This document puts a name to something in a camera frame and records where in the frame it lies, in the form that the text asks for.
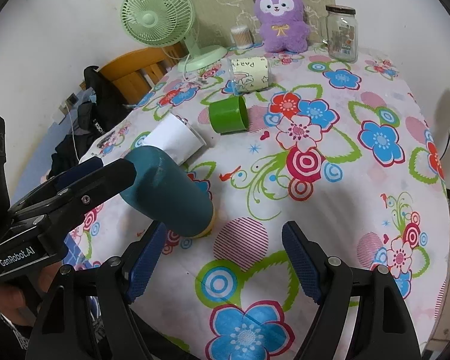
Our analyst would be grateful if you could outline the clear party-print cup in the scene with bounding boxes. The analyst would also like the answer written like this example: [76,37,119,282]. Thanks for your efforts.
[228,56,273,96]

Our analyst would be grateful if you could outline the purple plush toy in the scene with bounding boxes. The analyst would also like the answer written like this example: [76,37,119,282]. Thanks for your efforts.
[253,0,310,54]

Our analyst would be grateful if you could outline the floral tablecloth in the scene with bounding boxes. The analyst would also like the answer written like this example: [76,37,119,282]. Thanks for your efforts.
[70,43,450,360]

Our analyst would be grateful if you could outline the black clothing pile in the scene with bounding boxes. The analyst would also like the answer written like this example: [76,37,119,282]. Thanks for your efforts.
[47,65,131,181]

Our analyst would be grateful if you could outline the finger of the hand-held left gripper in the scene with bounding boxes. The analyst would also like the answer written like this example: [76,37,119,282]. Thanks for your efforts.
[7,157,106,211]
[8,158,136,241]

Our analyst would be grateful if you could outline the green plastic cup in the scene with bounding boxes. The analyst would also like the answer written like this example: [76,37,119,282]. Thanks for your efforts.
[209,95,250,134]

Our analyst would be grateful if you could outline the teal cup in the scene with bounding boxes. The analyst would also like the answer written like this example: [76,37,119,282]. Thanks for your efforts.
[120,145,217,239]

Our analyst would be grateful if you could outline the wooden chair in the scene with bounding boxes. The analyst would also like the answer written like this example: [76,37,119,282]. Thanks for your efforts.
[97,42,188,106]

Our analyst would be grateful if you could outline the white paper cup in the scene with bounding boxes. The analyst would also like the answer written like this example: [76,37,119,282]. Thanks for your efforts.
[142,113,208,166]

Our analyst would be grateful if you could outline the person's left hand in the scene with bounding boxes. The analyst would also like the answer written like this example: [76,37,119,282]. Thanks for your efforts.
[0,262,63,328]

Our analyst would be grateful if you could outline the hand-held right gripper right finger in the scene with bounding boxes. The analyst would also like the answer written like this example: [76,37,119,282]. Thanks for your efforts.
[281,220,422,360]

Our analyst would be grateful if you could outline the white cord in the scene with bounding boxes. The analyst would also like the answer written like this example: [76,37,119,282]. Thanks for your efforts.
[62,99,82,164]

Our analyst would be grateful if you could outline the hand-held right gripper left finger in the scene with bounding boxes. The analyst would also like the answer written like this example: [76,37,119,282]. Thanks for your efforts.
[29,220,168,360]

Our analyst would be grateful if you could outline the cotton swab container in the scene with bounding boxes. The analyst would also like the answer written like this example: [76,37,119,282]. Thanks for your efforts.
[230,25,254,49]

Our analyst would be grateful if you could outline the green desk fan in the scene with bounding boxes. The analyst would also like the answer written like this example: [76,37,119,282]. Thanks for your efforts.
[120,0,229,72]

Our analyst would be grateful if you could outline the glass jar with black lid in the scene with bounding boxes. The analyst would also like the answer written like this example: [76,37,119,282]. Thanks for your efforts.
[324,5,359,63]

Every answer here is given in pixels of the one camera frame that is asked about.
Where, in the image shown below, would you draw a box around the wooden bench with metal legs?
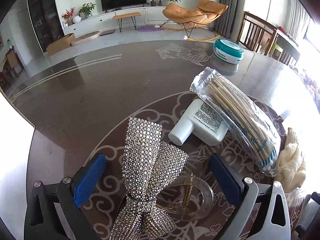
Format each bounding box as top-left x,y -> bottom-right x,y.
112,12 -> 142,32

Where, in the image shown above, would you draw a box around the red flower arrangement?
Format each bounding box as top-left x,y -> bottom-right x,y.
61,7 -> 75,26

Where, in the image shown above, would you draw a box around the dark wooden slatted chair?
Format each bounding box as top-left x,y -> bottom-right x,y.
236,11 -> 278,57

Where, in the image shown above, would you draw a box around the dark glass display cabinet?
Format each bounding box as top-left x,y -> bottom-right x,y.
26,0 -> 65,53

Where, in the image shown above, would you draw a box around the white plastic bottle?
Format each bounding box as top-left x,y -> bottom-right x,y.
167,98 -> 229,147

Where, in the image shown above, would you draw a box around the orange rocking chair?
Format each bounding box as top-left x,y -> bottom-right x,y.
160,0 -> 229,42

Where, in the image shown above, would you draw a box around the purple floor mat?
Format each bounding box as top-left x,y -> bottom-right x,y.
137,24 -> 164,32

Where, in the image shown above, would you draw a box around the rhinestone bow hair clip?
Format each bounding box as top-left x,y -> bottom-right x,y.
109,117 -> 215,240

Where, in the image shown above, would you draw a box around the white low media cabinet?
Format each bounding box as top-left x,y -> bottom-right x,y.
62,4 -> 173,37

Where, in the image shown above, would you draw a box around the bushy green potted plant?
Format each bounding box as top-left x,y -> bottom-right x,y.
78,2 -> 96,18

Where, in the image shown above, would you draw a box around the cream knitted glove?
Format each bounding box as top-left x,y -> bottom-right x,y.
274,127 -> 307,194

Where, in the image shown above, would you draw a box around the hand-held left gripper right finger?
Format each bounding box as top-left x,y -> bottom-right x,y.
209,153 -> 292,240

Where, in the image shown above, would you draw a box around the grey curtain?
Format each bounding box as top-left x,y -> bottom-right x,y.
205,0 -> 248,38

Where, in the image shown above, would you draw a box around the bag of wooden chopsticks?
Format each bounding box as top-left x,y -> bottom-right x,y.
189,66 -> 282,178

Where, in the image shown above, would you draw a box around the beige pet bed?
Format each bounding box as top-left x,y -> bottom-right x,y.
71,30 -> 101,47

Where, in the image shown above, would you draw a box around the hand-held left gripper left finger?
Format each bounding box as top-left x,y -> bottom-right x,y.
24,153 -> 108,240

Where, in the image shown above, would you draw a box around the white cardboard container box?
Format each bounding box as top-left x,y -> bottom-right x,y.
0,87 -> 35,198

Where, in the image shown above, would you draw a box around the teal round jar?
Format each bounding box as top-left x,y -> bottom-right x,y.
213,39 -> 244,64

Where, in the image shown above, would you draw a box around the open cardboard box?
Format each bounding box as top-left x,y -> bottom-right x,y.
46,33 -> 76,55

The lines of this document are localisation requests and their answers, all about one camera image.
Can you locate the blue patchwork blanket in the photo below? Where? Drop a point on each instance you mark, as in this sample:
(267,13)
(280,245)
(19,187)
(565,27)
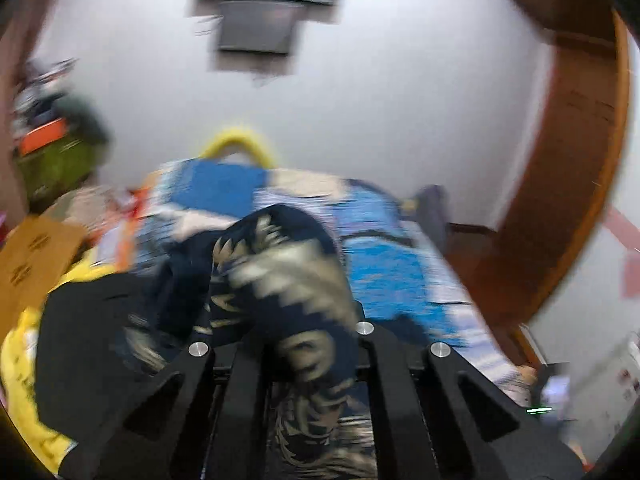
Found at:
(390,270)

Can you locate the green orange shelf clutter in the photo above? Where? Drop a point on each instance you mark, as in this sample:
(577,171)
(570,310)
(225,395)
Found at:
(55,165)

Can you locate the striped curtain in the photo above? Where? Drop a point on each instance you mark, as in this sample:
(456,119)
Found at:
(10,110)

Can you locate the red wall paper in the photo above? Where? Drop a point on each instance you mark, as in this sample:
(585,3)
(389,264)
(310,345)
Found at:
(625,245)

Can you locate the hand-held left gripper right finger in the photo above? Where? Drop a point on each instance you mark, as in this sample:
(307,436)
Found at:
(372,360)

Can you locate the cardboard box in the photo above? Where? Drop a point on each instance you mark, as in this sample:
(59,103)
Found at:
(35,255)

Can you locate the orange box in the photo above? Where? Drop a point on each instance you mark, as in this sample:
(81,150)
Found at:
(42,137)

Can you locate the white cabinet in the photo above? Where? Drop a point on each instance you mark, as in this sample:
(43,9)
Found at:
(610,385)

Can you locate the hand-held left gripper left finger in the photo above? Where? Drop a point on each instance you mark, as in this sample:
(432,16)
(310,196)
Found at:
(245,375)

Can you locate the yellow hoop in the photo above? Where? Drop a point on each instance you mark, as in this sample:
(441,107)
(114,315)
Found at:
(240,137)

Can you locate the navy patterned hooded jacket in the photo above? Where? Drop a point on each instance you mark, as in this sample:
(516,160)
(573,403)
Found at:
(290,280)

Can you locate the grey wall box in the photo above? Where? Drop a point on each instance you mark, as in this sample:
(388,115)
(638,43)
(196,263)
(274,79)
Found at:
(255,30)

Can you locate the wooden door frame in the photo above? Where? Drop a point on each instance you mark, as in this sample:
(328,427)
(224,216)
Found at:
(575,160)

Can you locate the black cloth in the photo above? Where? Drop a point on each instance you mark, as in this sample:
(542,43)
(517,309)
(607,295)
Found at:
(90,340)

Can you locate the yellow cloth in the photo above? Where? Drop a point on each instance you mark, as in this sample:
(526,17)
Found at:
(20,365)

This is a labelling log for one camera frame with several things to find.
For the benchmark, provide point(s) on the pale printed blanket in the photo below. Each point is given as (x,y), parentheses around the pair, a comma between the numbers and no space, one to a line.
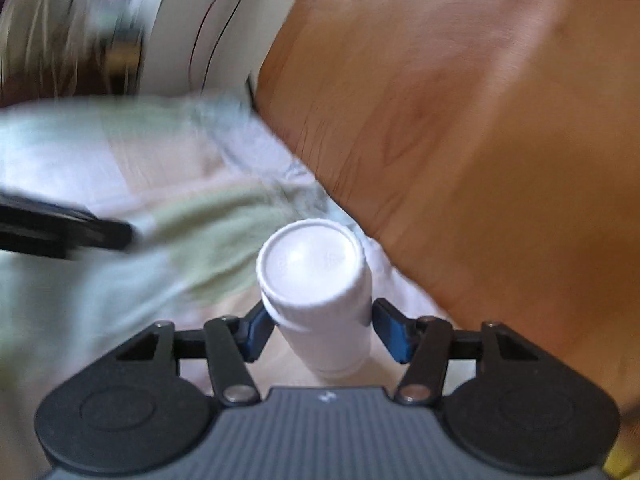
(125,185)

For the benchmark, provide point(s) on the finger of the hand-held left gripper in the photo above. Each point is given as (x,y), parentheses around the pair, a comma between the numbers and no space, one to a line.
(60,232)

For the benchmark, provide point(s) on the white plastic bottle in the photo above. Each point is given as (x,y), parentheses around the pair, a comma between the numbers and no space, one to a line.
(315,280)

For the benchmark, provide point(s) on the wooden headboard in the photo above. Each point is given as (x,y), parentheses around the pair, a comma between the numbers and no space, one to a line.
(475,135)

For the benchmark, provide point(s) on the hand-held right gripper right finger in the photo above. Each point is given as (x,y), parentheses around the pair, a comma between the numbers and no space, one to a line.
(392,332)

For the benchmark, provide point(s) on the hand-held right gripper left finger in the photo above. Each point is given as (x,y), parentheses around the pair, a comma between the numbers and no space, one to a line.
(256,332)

+++

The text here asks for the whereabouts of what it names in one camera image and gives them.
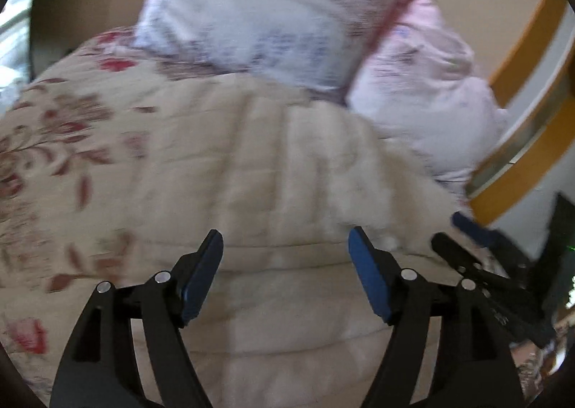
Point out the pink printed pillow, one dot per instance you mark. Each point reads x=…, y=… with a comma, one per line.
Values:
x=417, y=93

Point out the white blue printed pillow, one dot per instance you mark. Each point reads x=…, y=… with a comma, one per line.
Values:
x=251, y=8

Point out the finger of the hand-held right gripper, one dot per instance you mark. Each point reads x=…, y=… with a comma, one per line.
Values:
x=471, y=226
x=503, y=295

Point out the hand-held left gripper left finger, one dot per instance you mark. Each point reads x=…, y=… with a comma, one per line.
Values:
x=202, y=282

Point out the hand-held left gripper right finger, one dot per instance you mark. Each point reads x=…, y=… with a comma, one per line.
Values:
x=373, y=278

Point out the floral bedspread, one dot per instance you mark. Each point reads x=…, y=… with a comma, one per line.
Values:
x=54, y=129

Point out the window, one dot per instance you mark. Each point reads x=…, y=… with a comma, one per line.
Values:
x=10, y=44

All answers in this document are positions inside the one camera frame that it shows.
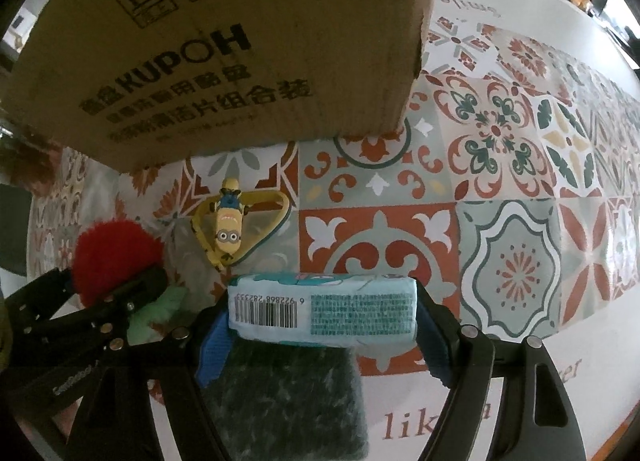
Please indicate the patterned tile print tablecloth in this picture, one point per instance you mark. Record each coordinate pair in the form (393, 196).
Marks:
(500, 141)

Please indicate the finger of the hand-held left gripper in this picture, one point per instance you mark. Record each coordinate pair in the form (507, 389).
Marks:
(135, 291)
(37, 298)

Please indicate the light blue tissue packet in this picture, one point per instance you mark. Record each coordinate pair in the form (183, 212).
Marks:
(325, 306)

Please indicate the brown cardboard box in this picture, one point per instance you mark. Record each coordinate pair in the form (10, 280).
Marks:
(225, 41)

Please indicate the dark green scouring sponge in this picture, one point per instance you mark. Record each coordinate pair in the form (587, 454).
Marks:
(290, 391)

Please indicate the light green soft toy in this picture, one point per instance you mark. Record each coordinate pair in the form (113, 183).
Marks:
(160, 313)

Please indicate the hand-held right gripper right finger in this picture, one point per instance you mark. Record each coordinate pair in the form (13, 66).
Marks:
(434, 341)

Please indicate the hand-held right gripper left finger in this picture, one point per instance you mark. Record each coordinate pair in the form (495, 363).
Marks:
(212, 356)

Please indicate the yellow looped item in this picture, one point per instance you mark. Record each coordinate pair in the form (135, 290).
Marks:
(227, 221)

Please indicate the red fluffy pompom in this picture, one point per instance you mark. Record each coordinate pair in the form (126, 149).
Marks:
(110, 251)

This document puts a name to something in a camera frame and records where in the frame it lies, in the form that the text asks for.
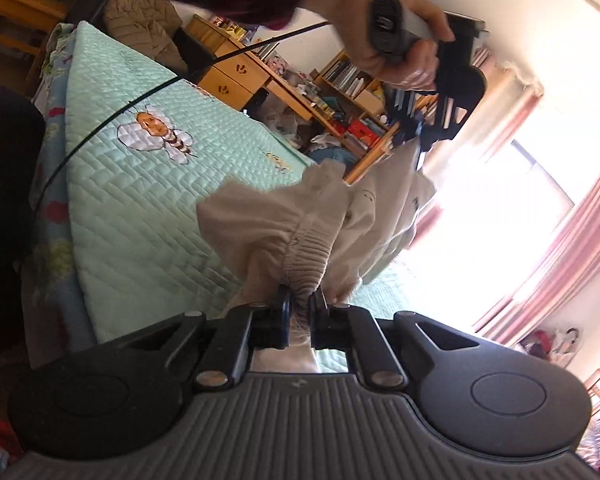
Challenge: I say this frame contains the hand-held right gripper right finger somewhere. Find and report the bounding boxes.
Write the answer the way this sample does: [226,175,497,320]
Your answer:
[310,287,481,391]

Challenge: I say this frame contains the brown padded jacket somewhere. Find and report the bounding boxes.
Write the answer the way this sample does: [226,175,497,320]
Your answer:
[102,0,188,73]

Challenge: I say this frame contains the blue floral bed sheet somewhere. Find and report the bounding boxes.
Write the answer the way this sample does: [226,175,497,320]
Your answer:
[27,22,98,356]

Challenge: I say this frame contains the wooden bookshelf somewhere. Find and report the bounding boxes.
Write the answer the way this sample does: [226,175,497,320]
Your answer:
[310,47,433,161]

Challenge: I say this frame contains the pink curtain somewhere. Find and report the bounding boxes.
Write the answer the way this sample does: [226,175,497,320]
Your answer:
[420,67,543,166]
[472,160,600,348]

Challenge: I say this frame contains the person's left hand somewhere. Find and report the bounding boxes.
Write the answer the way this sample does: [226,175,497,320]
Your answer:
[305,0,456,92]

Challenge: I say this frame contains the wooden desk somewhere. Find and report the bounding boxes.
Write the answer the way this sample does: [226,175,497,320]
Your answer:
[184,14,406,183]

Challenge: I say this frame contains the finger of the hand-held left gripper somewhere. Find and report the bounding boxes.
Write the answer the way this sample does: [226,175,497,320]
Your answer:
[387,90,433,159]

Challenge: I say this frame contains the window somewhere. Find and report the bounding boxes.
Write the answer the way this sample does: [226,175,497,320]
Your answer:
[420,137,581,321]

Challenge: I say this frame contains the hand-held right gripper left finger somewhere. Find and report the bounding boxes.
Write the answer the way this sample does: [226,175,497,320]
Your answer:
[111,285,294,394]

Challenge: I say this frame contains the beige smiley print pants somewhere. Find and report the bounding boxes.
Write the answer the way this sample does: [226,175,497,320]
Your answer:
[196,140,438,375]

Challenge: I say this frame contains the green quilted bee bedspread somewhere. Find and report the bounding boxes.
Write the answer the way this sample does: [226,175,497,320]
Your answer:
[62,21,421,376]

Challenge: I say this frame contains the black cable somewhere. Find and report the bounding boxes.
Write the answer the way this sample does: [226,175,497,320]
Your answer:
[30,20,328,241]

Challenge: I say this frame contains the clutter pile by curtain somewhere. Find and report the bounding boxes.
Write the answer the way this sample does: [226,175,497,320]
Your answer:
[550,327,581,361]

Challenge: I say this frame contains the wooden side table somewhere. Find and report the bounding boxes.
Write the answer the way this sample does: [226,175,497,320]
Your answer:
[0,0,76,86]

+++

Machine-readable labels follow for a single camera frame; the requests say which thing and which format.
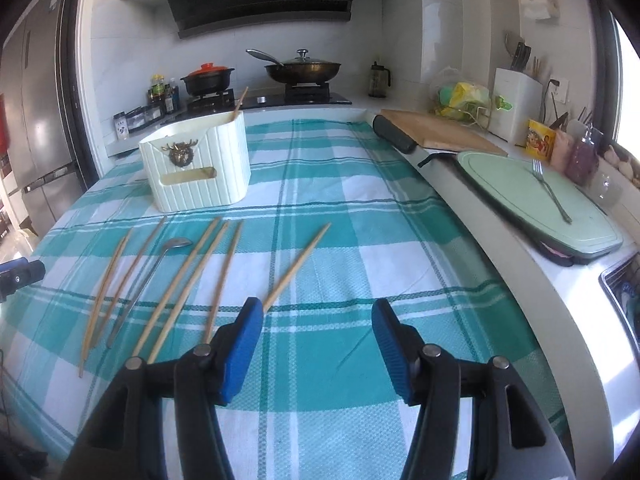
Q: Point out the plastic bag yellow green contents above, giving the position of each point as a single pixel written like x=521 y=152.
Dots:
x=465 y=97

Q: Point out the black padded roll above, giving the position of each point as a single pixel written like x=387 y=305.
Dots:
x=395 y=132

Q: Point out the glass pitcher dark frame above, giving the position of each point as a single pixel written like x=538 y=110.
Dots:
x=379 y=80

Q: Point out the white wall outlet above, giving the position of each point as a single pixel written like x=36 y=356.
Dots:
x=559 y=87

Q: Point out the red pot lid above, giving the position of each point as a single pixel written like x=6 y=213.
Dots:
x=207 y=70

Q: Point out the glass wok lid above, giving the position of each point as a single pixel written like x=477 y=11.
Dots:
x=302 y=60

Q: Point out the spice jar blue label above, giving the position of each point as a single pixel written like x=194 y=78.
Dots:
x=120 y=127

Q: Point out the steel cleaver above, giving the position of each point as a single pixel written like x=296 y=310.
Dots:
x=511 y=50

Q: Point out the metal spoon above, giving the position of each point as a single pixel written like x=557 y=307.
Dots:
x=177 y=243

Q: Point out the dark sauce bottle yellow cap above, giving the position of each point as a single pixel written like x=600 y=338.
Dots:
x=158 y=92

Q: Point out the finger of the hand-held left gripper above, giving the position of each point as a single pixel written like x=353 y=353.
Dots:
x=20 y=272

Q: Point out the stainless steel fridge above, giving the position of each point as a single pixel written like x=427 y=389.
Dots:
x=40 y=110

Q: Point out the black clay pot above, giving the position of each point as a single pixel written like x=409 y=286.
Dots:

+++

### Exercise:
Across the records above, return every line that contains the word "cardboard".

### Solution to the problem:
Where, in the image shown above, would you draw a box around the white cardboard container box?
Where, in the image shown above, would you draw a box around the open cardboard box?
Can you locate the cardboard box in the photo above? Where? Drop a point on each instance you mark, as in this sample:
Please indicate the brown cardboard box in this picture, one point per instance you mark. Record each coordinate pair in the form (10, 280).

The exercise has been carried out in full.